Le goût de la transmission
Le roman ne se contente pas de raconter des souvenirs de cuisine ; il explore comment un geste aussi banal que de beurrer une tranche de pain peut devenir un ancrage émotionnel.
Le Dimanche soir : Ce moment charnière, souvent teinté de l'angoisse de la rentrée ou du lundi, est ici transformé en une bulle de chaleur.
La Recette comme prétexte : Les ingrédients (le pain, le fromage, le jambon) deviennent les métaphores des membres de la famille : différents, mais fusionnant pour créer un tout cohérent et réconfortant.
Pourquoi on aime
Ce qui marque à la lecture, c'est cette plume authentique et sensorielle.

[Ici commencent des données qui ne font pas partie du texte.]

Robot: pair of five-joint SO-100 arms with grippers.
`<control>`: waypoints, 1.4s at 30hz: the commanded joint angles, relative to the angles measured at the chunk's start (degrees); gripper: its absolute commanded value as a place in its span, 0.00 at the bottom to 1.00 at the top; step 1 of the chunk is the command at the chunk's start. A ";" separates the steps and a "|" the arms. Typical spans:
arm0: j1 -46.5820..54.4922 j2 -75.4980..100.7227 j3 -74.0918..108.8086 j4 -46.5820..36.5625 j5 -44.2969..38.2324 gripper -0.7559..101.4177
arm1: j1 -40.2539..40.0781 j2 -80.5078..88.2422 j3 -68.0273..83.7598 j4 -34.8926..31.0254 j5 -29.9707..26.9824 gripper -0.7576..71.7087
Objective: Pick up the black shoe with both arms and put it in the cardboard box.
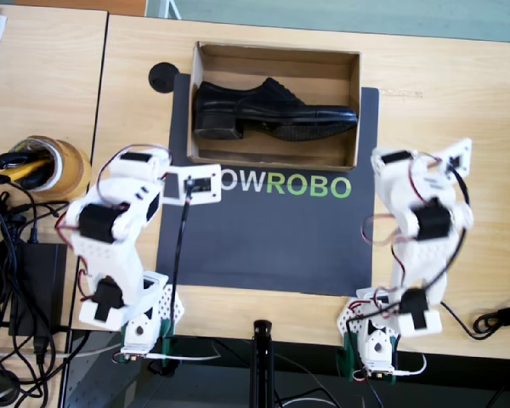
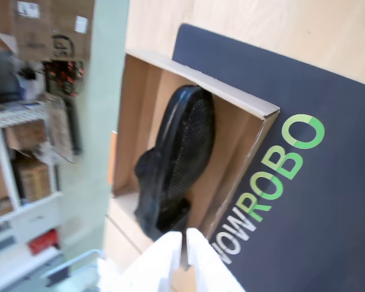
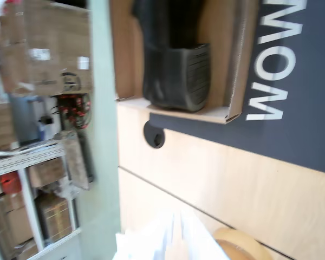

On sent l'odeur du fromage grillé, mais on ressent surtout la tendresse des échanges. L'auteure réussit le pari de transformer le quotidien en poésie, rappelant que le bonheur réside souvent dans la répétition de ces petits riens.
"C'est un livre qui se lit comme on déguste un plat d'enfance : avec un mélange de gourmandise et de nostalgie."
En résumé :
Un roman "feel-good" qui fait du bien à l'âme. C’est une lecture idéale pour un après-midi pluvieux, à savourer avec, pourquoi pas, un vrai croque-monsieur à portée de main.